Southern Adelaide Diabetes and Endocrine Services, Repatriation General Hospital, Daw Park, Adelaide 5041, Australia.
J Clin Endocrinol Metab. 2013 May;98(5):1883-90. doi: 10.1210/jc.2012-3576. Epub 2013 Mar 28.
Measurement of plasma cortisol by immunoassay after ACTH₁₋₂₄ stimulation is used to assess the hypothalamic-pituitary-adrenal (HPA) axis. Liquid chromatography-tandem mass spectrometry (LCMS) has greater analytical specificity than immunoassay and equilibrium dialysis allows measurement of free plasma cortisol.
We investigated the use of measuring total and free plasma cortisol by LCMS and total cortisol by immunoassay during an ACTH₁₋₂₄ stimulation test to define HPA status in pituitary patients.
This was a case control study conducted in a clinical research facility.
We studied 60 controls and 21 patients with pituitary disease in whom HPA sufficiency (n = 8) or deficiency (n = 13) had been previously defined.
Participants underwent 1 μg ACTH(1-24) intravenous and 250 μg ACTH₁₋₂₄ intramuscular ACTH₁₋₂₄ stimulation tests.
Concordance of ACTH₁₋₂₄-stimulated total and free plasma cortisol with previous HPA assessment.
Total cortisol was 12% lower when measured by immunoassay than by LCMS. Female sex and older age were positively correlated with ACTH₁₋₂₄-stimulated total and free cortisol, respectively. Measurements of total cortisol by immunoassay and LCMS and free cortisol 30 minutes after 1 μg and 30 and 60 minutes after 250 μg ACTH₁₋₂₄ were concordant with previous HPA axis assessment in most pituitary patients.
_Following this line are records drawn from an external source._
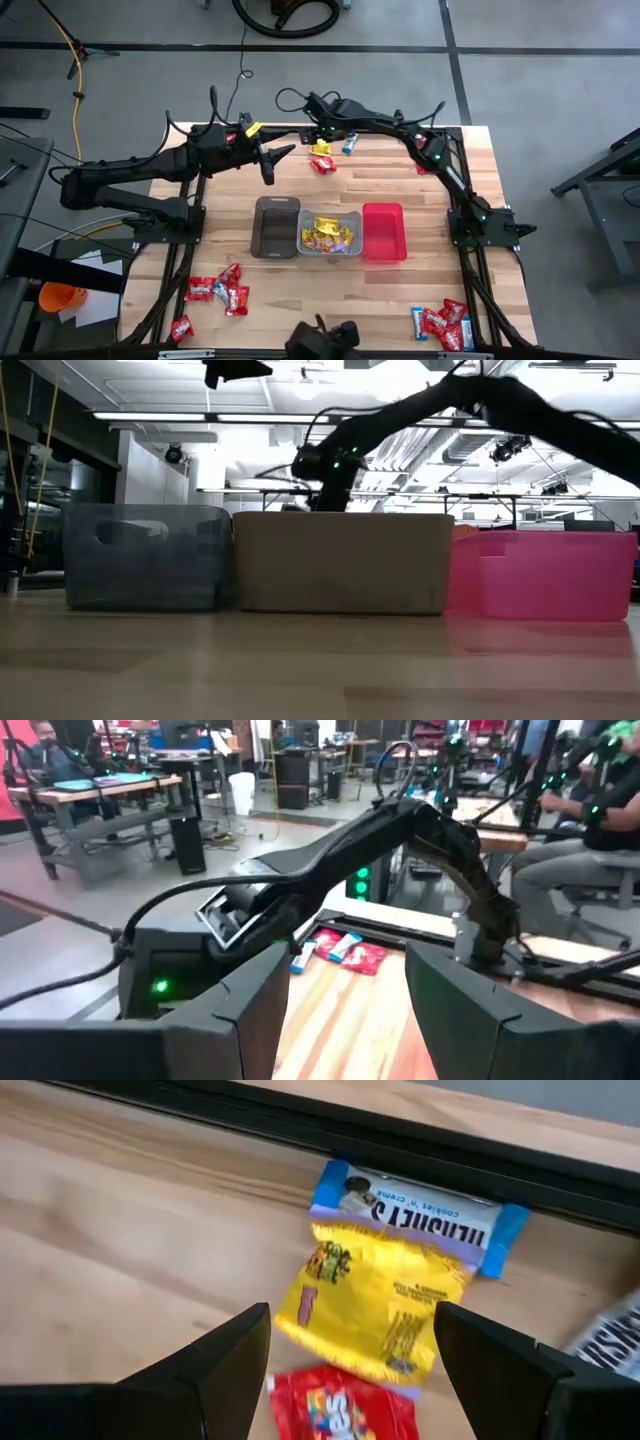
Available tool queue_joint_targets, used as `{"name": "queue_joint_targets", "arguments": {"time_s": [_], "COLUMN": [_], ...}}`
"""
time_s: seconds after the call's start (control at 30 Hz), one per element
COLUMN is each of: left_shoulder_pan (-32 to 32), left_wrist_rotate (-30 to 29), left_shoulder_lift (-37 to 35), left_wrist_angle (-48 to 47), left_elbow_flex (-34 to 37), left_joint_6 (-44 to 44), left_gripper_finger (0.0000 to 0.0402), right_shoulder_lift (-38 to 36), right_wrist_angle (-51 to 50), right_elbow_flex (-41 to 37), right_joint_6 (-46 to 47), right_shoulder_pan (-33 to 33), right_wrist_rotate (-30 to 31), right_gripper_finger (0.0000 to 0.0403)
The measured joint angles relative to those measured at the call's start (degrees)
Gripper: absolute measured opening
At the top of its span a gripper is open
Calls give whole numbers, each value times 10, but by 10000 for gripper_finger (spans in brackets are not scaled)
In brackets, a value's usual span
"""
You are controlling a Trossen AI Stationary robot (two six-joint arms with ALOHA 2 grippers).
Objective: Sort candy
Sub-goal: Put the yellow candy into the gray bin
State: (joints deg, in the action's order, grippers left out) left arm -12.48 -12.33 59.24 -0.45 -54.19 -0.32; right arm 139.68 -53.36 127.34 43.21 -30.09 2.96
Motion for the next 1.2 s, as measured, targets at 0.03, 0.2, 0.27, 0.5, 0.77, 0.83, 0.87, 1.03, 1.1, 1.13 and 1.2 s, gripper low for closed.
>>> {"name": "queue_joint_targets", "arguments": {"time_s": [0.03,0.2,0.27,0.5,0.77,0.83,0.87,1.03,1.1,1.13,1.2], "left_shoulder_pan": [-2,-11,-12,-14,-15,-19,-20,-34,-40,-43,-46], "left_wrist_rotate": [0,-1,-1,0,21,38,42,41,41,40,41], "left_shoulder_lift": [0,0,0,0,-14,-27,-32,-51,-55,-56,-59], "left_wrist_angle": [-5,-39,-45,-48,-67,-85,-91,-105,-105,-105,-106], "left_elbow_flex": [0,0,0,0,0,0,0,0,0,0,0], "left_joint_6": [0,0,-6,-20,-10,7,13,26,24,22,20], "left_gripper_finger": [188,188,188,188,188,188,188,188,188,188,188], "right_shoulder_lift": [14,66,67,63,65,64,54,-6,-30,-45,-73], "right_wrist_angle": [-10,-53,-52,-44,-68,-77,-67,-34,-30,-32,-33], "right_elbow_flex": [19,77,59,24,54,76,75,65,66,66,66], "right_joint_6": [4,25,47,72,31,-4,-16,-64,-82,-96,-133], "right_shoulder_pan": [0,0,0,0,0,-3,-4,-14,-18,-19,-20], "right_wrist_rotate": [0,3,-3,5,28,34,41,48,53,56,64], "right_gripper_finger": [277,277,275,239,137,102,80,13,20,19,8]}}
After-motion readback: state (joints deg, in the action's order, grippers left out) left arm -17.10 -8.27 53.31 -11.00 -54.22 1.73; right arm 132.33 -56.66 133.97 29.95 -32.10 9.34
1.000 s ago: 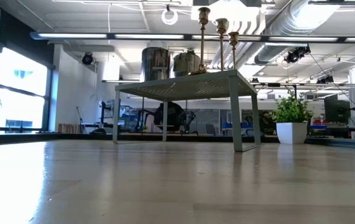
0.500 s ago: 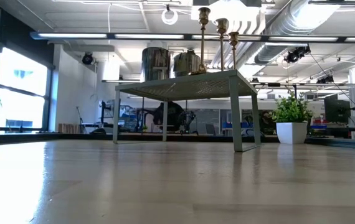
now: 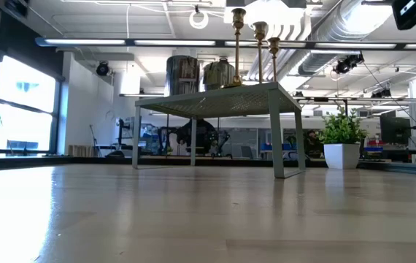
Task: Pick & Place candle stick holders
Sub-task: Return to Home Position
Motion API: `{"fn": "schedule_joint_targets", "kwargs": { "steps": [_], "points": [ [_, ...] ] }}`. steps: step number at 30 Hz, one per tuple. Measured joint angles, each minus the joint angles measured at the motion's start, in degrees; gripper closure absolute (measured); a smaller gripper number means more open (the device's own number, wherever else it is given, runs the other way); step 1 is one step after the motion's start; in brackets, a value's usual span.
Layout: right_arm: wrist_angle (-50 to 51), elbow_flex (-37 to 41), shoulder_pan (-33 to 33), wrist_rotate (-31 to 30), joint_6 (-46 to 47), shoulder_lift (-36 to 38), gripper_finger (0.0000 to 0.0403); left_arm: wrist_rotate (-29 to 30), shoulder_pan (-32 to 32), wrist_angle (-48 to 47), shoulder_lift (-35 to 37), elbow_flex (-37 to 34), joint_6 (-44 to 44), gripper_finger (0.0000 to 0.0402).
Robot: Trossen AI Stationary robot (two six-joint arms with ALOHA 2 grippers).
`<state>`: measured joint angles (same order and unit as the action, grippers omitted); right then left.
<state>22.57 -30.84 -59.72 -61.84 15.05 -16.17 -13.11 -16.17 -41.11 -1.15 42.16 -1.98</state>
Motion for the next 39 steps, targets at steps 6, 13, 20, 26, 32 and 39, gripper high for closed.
{"fn": "schedule_joint_targets", "kwargs": {
  "steps": [6,13,20,26,32,39],
  "points": [
    [-20.08,12.62,0.12,5.31,-9.37,3.21,0.0402,-3.02,0.05,15.88,0.84,-13.15,0.20,0.0401],
    [-26.96,20.84,0.18,8.22,-6.24,3.95,0.0402,-6.94,0.05,29.19,0.74,-24.85,-3.09,0.0401],
    [-32.52,26.10,3.78,17.19,-3.17,3.95,0.0402,-12.31,0.05,34.33,0.74,-30.52,-3.72,0.0401],
    [-39.39,30.23,9.53,22.66,-4.46,3.89,0.0403,-13.54,0.05,35.87,0.74,-33.57,-2.87,0.0401],
    [-39.94,30.24,17.65,31.87,-4.96,3.20,0.0403,-13.63,0.05,37.80,0.72,-36.97,-2.37,0.0401],
    [-40.40,30.24,28.67,39.44,-6.08,3.07,0.0403,-14.06,0.05,44.29,0.73,-40.05,-0.37,0.0401]
  ]
}}
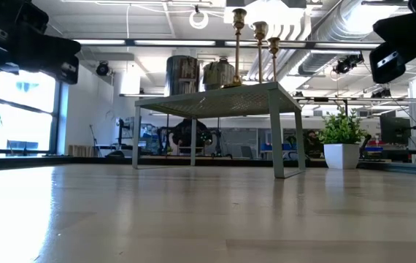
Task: Pick & Place candle stick holders
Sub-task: Return to Home Position
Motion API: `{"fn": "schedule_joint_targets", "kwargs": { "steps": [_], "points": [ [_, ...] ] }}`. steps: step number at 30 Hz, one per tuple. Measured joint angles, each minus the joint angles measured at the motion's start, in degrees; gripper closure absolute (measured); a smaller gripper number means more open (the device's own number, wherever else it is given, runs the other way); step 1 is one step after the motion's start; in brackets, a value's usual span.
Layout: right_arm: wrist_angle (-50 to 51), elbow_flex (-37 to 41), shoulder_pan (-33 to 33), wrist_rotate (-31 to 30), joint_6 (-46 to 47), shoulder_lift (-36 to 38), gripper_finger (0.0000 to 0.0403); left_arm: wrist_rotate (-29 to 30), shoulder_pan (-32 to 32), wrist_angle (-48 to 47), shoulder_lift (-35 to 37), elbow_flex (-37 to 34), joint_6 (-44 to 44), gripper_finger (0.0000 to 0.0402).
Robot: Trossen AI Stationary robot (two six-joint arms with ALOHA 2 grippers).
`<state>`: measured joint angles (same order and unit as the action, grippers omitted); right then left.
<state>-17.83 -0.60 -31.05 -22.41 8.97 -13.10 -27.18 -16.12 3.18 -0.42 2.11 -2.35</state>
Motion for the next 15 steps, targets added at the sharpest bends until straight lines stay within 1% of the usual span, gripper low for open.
{"fn": "schedule_joint_targets", "kwargs": {
  "steps": [4,7,10,12,15],
  "points": [
    [-0.02,0.02,4.94,6.68,-0.02,0.00,0.0403,-2.37,0.00,0.13,-0.01,-0.63,0.74,0.0401],
    [0.84,0.02,7.90,8.46,-0.02,-0.02,0.0403,-2.43,0.00,0.13,-0.15,-0.75,1.16,0.0401],
    [2.60,0.02,10.24,11.61,-0.02,-0.07,0.0403,-2.41,0.00,0.13,-0.53,-0.81,2.82,0.0401],
    [3.40,0.02,11.06,13.67,-0.04,-0.07,0.0403,-2.32,0.00,0.11,-0.53,-0.86,3.67,0.0401],
    [4.11,0.04,11.28,14.24,-0.39,-0.04,0.0403,-2.20,0.00,0.09,-0.57,-0.88,4.54,0.0401]
  ]
}}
However, free cortisol had greater separation from the diagnostic cutoff than total cortisol.
Categorization of HPA status by immunoassay and LCMS after ACTH₁₋₂₄ stimulation was concordant with previous assessment in most pituitary patients. Free cortisol may have greater clinical use in patients near the diagnostic threshold.
促肾上腺皮质激素 1-24(ACTH₁₋₂₄)刺激后通过免疫测定法测量血浆皮质醇,用于评估下丘脑-垂体-肾上腺(HPA)轴。液相色谱-串联质谱(LCMS)比免疫测定法具有更高的分析特异性,平衡透析法可测量游离血浆皮质醇。
我们通过 LCMS 测量 ACTH₁₋₂₄ 刺激试验期间的总游离和游离血浆皮质醇以及免疫测定法的总皮质醇,以确定垂体疾病患者的 HPA 状态。
这是在临床研究机构进行的病例对照研究。
我们研究了 60 名对照者和 21 名垂体疾病患者,其中先前已确定 HPA 充足(n = 8)或不足(n = 13)。
参与者接受了 1μg ACTH(1-24)静脉内和 250μg ACTH₁₋₂₄ 肌肉内 ACTH₁₋₂₄ 刺激试验。
ACTH₁₋₂₄ 刺激后的总游离和游离血浆皮质醇与先前的 HPA 评估的一致性。
与 LCMS 相比,免疫测定法测量的总皮质醇低 12%。女性性别和年龄较大与 ACTH₁₋₂₄ 刺激后的总游离皮质醇分别呈正相关。大多数垂体患者中,1μg 后 30 分钟和 250μg 后 30 分钟和 60 分钟时的免疫测定法和 LCMS 总皮质醇以及游离皮质醇的测量与先前的 HPA 轴评估一致。然而,游离皮质醇与诊断截止值的分离度大于总皮质醇。
在大多数垂体患者中,ACTH₁₋₂₄ 刺激后通过免疫测定法和 LCMS 分类 HPA 状态与先前的评估一致。游离皮质醇在接近诊断阈值的患者中可能具有更大的临床用途。